Il resterait donc un autre palmarès à faire : celui de la croissance comparée de la France et de l'ensemble de nos voisins de la zone euro, à l'Ouest de l'ancien rideau de fer (ce qui permettrait de faire une série sur longue période). Qui s'y colle ?...

Notes

[1] Une fable court selon laquelle nos budgets sont habituellement équilibrés, hormis cette maudite dette… Raisonnons donc en dépenses et recettes courantes.

[2] Je connais mal la comptabilité nationale : un lecteur pourra rectifier la méthode et je mettrai à jour les graphiques !

[3] En comparant lesSur la base des valeurs du PIB aux prix courants et celles en euros 2005, tableaux 1.101 et 1.102

[4] Graphique corrigé d'une faute de frappe et complété de cette flèche le 18 août 2011.

[5] Ce qui m'a permis d'y ajouter les années 1950-58, également fournies par l'INSEE. La tendance est également recalculée sur toute la période 1950-2010.

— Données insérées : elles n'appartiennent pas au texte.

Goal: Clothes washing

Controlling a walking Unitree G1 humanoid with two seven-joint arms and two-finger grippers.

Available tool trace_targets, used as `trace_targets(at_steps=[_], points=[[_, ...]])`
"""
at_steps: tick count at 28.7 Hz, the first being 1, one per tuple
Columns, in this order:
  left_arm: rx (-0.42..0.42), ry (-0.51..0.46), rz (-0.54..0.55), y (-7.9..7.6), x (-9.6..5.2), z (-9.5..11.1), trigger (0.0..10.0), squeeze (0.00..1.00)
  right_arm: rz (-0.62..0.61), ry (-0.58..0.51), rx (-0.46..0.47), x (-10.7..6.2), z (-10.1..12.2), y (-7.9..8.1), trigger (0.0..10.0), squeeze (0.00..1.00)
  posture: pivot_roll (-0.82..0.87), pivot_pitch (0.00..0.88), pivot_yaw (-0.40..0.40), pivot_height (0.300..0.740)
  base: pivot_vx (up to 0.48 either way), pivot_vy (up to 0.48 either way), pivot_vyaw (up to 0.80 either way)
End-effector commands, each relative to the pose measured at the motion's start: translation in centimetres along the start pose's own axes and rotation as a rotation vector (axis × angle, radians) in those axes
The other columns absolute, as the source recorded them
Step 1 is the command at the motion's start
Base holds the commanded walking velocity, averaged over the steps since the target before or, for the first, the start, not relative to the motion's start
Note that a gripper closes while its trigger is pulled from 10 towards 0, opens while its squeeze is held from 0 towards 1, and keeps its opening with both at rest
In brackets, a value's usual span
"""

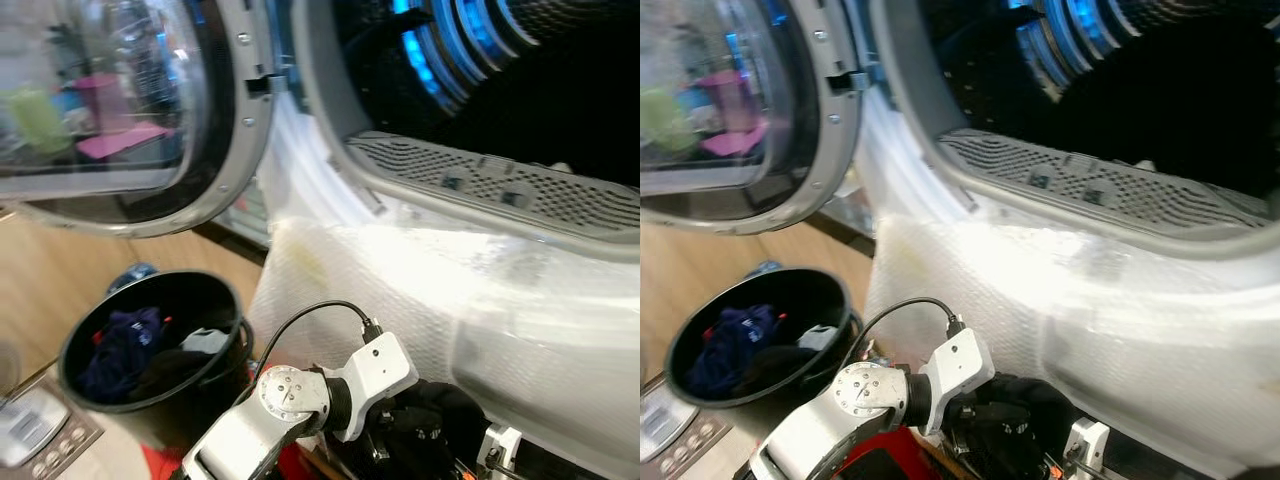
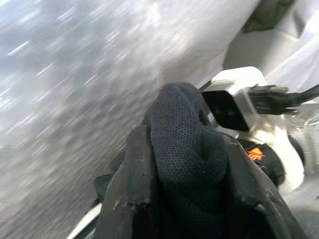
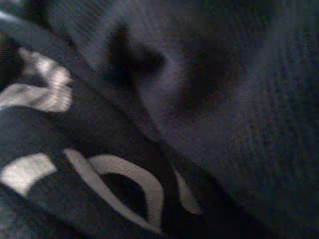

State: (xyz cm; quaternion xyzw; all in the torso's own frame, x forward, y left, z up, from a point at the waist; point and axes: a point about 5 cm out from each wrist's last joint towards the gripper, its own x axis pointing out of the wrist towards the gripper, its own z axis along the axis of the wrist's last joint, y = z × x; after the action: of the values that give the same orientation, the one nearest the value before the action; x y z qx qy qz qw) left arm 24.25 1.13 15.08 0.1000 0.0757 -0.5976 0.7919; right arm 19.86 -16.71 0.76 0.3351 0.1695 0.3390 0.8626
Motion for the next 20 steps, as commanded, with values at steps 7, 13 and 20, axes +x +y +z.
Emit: trace_targets(at_steps=[7,13,20], points=[[0.045,-0.071,0.058,0.7,-0.7,1.7,10.0,0.00,0.018,0.019,0.017,-0.3,-0.5,0.3,0.0,0.00,-0.05,0.072,0.060,0.740,0.000,0.000,0.00],[0.001,-0.066,0.066,0.7,-1.4,1.5,10.0,0.00,0.032,0.030,0.024,-0.5,-0.6,0.4,0.0,0.00,-0.04,0.074,0.063,0.740,0.000,0.000,0.00],[-0.083,-0.045,0.019,-0.1,-2.7,0.6,10.0,0.00,0.097,0.186,0.001,-2.0,-2.2,1.0,0.0,0.00,-0.04,0.077,0.068,0.740,0.000,0.000,0.00]])
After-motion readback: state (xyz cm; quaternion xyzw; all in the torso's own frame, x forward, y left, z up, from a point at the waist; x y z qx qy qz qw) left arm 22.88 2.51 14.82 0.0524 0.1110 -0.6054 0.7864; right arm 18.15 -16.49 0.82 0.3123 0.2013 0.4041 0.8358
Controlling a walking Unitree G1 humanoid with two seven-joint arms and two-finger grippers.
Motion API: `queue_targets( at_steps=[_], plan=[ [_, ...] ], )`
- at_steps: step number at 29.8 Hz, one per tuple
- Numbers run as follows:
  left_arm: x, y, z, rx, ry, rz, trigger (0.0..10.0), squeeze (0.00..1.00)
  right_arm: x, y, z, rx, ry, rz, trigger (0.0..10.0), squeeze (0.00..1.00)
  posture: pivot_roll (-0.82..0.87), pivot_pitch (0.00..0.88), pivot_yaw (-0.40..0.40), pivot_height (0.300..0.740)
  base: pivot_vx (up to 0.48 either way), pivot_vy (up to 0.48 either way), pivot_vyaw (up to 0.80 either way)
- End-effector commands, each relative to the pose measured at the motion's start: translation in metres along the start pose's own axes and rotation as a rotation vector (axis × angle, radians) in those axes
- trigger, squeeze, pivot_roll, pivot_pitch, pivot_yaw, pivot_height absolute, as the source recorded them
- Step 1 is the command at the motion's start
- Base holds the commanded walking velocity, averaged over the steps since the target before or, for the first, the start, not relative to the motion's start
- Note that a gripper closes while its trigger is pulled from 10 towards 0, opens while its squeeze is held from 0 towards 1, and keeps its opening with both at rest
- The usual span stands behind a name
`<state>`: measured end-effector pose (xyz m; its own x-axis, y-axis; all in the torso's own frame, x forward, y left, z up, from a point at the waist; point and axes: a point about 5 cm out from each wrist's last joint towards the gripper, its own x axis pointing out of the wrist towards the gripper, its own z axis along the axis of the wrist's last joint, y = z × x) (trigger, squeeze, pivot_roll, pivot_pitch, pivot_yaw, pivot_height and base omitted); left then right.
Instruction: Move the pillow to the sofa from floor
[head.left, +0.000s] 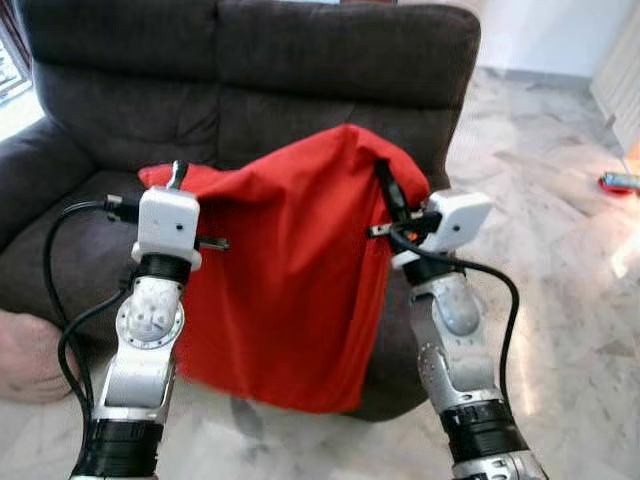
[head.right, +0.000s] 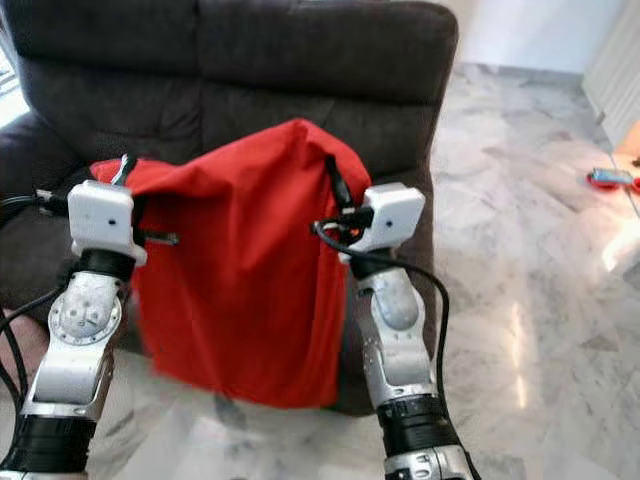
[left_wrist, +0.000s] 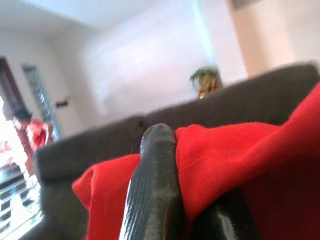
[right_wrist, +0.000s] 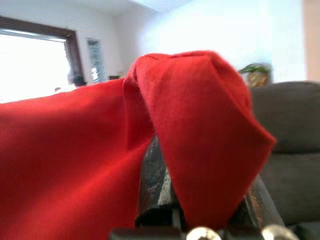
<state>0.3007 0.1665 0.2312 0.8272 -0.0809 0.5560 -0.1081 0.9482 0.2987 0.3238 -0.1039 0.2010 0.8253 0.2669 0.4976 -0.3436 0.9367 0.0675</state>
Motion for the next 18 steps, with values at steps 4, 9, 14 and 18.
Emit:
queue_targets(
  at_steps=[4,9,14,18],
  plan=[
    [0.011,0.0,0.025,-0.016,-0.109,0.005,10.0,0.0,0.017,-0.001,0.043,-0.016,-0.188,-0.004,10.0,0.0,0.13,0.041,-0.007,0.74,0.42,0.0,0.0],
    [0.011,0.002,0.028,-0.016,-0.116,0.01,10.0,0.0,0.02,-0.002,0.049,-0.023,-0.209,-0.007,10.0,0.0,0.14,0.042,-0.01,0.74,0.421,0.0,0.0],
    [0.012,0.002,0.03,-0.018,-0.122,0.012,10.0,0.0,0.024,0.001,0.057,-0.017,-0.235,0.004,10.0,0.0,0.14,0.041,-0.011,0.74,0.421,0.0,0.0],
    [0.013,0.001,0.031,-0.021,-0.125,0.011,10.0,0.0,0.026,0.003,0.058,-0.019,-0.237,0.012,10.0,0.0,0.13,0.039,-0.012,0.74,0.421,0.0,0.0]
  ],
)
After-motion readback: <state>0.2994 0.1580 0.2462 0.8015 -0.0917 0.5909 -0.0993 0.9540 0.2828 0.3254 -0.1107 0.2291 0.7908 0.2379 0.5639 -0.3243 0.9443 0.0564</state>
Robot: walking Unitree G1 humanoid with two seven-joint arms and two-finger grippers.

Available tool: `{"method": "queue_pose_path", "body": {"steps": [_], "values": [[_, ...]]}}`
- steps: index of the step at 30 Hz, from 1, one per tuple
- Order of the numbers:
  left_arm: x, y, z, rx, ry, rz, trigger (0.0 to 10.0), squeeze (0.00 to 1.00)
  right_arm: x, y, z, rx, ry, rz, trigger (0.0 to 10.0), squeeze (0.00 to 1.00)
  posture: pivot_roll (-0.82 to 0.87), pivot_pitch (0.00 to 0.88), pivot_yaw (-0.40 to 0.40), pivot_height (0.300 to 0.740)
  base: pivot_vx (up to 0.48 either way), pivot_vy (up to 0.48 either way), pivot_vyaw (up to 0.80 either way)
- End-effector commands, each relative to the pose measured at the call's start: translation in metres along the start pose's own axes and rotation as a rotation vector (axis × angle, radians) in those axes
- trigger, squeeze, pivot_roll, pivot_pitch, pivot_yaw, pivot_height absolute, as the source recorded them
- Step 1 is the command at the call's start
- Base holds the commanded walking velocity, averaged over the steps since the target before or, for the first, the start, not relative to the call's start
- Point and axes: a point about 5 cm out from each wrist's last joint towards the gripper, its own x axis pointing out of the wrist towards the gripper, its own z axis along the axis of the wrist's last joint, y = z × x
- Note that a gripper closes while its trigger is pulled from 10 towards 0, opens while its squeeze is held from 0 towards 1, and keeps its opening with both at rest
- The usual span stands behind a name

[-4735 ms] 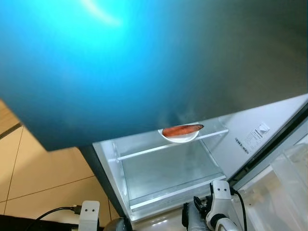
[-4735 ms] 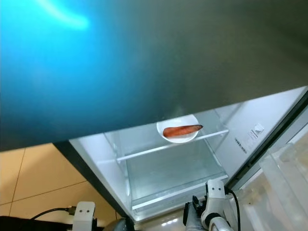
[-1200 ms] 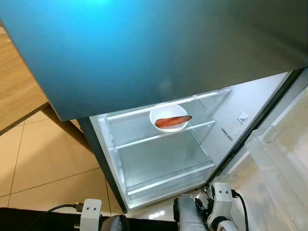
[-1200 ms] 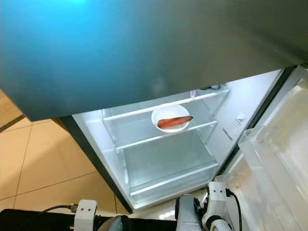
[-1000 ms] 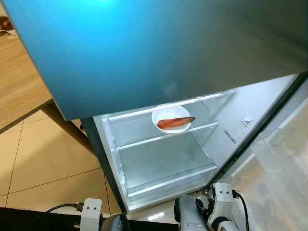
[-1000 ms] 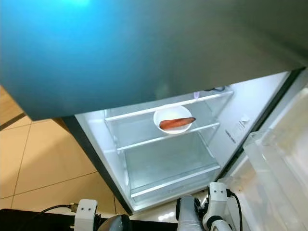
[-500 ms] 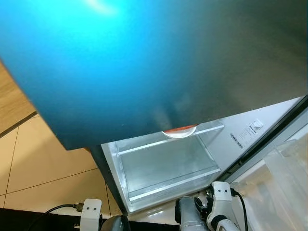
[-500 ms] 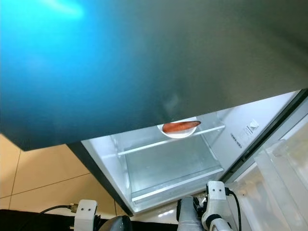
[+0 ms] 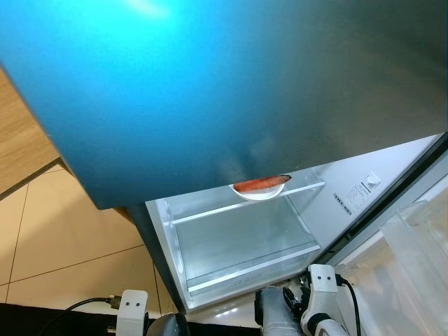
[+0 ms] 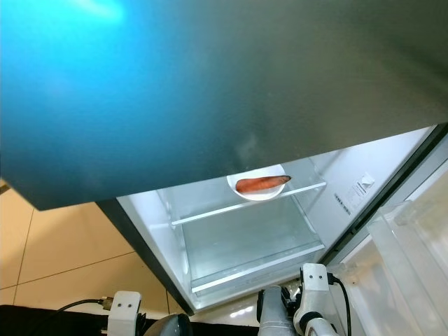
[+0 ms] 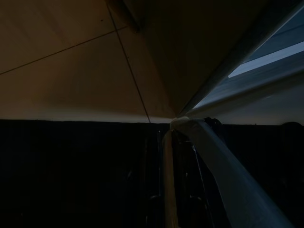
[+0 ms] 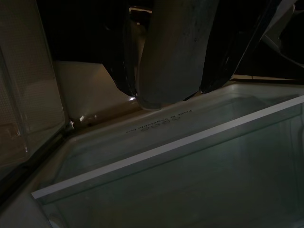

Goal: Restocking fridge

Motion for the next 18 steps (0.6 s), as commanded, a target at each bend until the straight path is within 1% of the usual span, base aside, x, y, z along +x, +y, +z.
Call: {"method": "queue_pose_path", "body": {"steps": [1, 5, 10, 18], "values": [[-0.0114, -0.0057, -0.0235, -0.003, 0.093, -0.012, 10.0, 0.00, -0.0037, 0.0017, -0.0113, -0.001, 0.054, 0.009, 10.0, 0.00, -0.10, 0.134, 0.020, 0.626, 0.000, 0.000, 0.00], [-0.0113, -0.0058, -0.0234, -0.004, 0.092, -0.010, 10.0, 0.00, -0.0032, 0.0029, -0.0102, -0.016, 0.051, 0.026, 10.0, 0.00, -0.10, 0.136, 0.019, 0.626, 0.000, 0.000, 0.00], [-0.0113, -0.0058, -0.0234, -0.004, 0.093, -0.009, 10.0, 0.00, -0.0031, 0.0036, -0.0101, -0.005, 0.048, 0.031, 10.0, 0.00, -0.10, 0.136, 0.020, 0.645, 0.000, 0.000, 0.00], [-0.0117, -0.0056, -0.0240, -0.001, 0.094, -0.008, 10.0, 0.00, -0.0034, 0.0020, -0.0103, -0.009, 0.045, 0.001, 10.0, 0.00, -0.10, 0.140, 0.021, 0.645, 0.000, 0.000, 0.00]]}}
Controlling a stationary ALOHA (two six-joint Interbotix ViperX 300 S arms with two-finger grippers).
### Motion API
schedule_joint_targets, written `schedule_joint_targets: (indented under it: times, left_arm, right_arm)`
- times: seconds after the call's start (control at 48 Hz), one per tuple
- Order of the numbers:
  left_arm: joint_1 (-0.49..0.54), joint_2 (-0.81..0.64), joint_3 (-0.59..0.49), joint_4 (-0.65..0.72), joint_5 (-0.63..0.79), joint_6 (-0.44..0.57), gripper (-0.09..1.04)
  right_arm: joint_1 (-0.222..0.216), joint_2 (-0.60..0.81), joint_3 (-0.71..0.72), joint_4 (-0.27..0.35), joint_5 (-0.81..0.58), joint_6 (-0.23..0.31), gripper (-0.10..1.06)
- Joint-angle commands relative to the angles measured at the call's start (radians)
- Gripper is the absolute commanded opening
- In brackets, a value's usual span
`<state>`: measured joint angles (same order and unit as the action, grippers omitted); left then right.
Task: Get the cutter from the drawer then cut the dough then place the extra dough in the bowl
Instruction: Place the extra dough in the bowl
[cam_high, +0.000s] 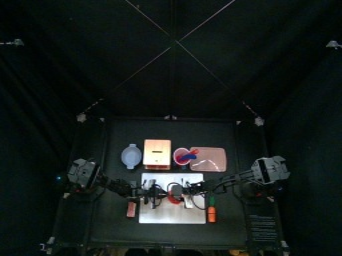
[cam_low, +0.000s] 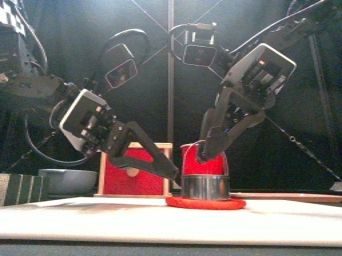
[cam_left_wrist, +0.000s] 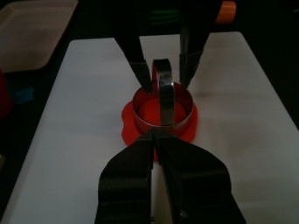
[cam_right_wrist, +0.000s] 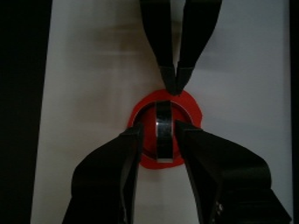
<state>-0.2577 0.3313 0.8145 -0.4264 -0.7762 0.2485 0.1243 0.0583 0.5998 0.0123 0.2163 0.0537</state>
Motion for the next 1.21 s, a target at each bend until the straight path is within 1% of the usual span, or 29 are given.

[6] Je soupçonnais les résultats de ce gouvernement d'être dopés par la privatisation des autoroutes, mais en principe, elle n'est pas comptée dans le solde tel que je l'ai calculé (?).

[7] Paragraphe modifié le 17 août 2011 à partir d'ici, grâce au commentaire de bernard.

[8] Avec la moyenne des deux hypothèses, le palmarès est : De Gaulle loin devant, puis Jospin, Villepin, Cresson, Raffarin, Debré, Barre. En fin de peloton, Messmer (lanterne rouge), la IVème, Balladur, Chaban, Bérégovoy, Pompidou, Chirac 1.